Once again Catherine saw him as he was now. Far more than years had made him not just a beloved father but also a source of solace in the midst of uncertain and anxious times. “You have changed so much,” she said quietly as she held the small dagger for a moment before adding it to the pile. “I would be hard pressed to even list the ways.”
He lifted his gaze, revealing a dusty streak across his forehead and that same illumination in his eyes. “There is only one change that bears mentioning,” he replied. “And for that I have my Maker to thank. And Andrew for introducing me to Him.”
The present swooped back, and Catherine’s fear gripped her throat and turned her voice husky. “I am so desperately
afraid.” She sank onto a small step stool, her arms wrapped around herself.
John Price’s response offered neither empty solace nor false hope. “God willing, I shall be here to aid and comfort you throughout whatever comes.” He laid his hand on her shoulder, then leaned on it as he pulled forward a chair and eased onto it.
They sat as they were, two generations bound by history, by love, and by Andrew’s current crisis. Finally Catherine was able to ask, “What are you seeking?”
“This.” John Price lifted out the last item, a small packet wrapped in burlap. “I had this strange notion …” he began, then shifted the thought to say, “I had no idea I would live to be such an old man.”

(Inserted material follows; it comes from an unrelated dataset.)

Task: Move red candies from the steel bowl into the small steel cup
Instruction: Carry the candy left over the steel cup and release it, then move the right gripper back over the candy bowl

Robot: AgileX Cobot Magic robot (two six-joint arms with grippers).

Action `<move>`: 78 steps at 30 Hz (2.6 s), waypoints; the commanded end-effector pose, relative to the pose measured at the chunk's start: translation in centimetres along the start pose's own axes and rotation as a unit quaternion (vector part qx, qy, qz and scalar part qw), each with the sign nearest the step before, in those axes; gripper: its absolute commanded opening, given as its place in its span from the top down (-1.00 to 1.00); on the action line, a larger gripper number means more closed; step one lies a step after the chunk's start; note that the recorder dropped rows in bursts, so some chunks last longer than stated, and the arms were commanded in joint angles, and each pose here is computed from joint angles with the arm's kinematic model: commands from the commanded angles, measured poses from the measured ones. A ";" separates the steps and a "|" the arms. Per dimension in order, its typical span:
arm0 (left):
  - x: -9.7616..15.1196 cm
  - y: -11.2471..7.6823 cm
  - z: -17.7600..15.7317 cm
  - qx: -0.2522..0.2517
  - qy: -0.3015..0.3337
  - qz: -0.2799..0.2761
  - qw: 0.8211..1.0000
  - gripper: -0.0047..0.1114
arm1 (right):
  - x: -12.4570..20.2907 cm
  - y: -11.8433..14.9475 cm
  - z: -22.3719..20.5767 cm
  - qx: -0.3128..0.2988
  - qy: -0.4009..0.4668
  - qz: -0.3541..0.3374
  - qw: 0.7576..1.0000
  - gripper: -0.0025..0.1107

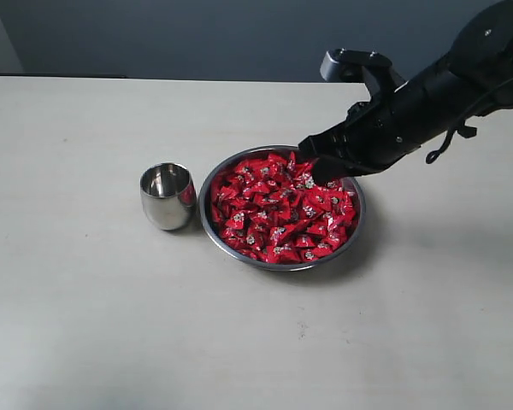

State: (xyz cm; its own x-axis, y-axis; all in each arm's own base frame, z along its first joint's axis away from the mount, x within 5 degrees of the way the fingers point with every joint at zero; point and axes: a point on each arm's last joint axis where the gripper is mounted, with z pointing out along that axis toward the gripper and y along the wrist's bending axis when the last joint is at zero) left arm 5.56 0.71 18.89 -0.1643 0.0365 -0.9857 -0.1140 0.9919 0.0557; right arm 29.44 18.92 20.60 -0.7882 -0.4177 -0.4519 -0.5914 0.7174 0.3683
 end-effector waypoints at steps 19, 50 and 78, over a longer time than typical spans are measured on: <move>-0.3 0.0 -0.1 -0.002 -0.007 0.000 1.000 0.91 | -8.0 10.6 7.1 -0.096 -0.011 -0.112 0.989 0.96; -0.3 0.0 -0.1 -0.002 -0.007 0.000 1.000 0.91 | -8.8 11.0 10.9 -0.069 0.026 -0.120 0.990 0.46; -0.3 0.0 -0.1 -0.002 -0.007 0.000 1.000 0.91 | 0.2 6.7 -4.3 0.086 0.015 -0.123 0.989 0.97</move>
State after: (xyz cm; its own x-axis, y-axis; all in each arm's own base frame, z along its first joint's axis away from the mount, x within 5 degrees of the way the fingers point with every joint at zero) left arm 5.56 0.71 18.89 -0.1643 0.0365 -0.9857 -0.1140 0.9919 0.0557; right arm 24.80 23.23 25.97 -0.6121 -0.6431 -0.4602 -0.7596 0.6399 0.1162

There was a strange expression on his face that Catherine could not understand. Her intuition told her that whatever was in the package held a significance beyond simply another symbol of her father’s past.
He unfolded the burlap to reveal a pair of leather-bound books. The top one was so ancient the locking clasp fell off at his touch. He set it gingerly to one side and offered her the second. “This is your mother’s diary. I should have given this to you years ago.”
“Mother’s?” Catherine’s own voice was little more than a whisper. Other than a chipped china figurine that rested on the mantel, she’d had no idea there was anything else. Her mother’s face and form were only imagined—she had been motherless all her life.
“It was what you said the other night when Andrew was struggling to breathe. About needing someone to lean on. About longing for your mother, wishing you had even a memory. You were so tiny when she …” Unashamedly he wiped at his eyes. “I should have given this to you when you were still a child. But I couldn’t bring myself to share it, not then. Then I felt it would be something for your later years, but over time I forgot I even had it.” He dropped his eyes to what she now held. “Useless old man that I am.”